───── Information provided

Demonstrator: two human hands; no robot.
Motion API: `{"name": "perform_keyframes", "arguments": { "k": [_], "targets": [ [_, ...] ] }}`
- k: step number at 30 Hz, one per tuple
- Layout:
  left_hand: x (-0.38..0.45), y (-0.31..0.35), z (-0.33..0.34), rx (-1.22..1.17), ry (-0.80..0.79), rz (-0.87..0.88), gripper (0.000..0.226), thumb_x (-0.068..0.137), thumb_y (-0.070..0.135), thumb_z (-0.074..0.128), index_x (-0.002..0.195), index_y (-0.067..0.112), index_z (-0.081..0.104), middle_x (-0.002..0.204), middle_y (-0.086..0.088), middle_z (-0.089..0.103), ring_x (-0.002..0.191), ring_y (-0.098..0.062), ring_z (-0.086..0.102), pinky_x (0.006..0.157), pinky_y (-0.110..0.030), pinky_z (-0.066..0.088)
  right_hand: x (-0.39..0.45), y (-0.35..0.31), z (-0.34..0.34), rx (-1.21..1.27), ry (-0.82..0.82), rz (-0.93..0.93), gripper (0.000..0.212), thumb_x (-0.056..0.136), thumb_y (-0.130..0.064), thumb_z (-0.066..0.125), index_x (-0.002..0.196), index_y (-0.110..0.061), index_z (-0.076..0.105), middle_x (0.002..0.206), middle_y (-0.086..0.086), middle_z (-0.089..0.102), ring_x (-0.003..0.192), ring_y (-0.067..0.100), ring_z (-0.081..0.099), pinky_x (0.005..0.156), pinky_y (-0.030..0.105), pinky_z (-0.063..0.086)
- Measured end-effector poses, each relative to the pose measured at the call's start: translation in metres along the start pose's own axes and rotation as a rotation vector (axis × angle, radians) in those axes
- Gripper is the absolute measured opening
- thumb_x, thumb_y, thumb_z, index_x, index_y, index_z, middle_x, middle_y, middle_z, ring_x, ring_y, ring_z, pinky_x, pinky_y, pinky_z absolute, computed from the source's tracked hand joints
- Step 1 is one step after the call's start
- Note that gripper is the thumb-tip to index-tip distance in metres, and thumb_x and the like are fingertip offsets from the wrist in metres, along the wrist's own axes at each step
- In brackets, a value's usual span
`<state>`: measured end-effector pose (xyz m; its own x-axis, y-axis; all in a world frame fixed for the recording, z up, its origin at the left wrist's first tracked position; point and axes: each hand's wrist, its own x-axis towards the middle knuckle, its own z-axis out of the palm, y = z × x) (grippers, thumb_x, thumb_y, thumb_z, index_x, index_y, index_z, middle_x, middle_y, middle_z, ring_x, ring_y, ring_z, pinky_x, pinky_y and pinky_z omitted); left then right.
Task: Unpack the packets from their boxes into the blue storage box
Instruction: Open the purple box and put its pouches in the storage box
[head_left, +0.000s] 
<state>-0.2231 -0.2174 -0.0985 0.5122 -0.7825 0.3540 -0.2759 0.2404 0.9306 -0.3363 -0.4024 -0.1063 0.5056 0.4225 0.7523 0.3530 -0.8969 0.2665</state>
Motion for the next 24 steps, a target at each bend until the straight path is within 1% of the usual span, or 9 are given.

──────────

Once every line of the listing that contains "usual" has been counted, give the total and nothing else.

2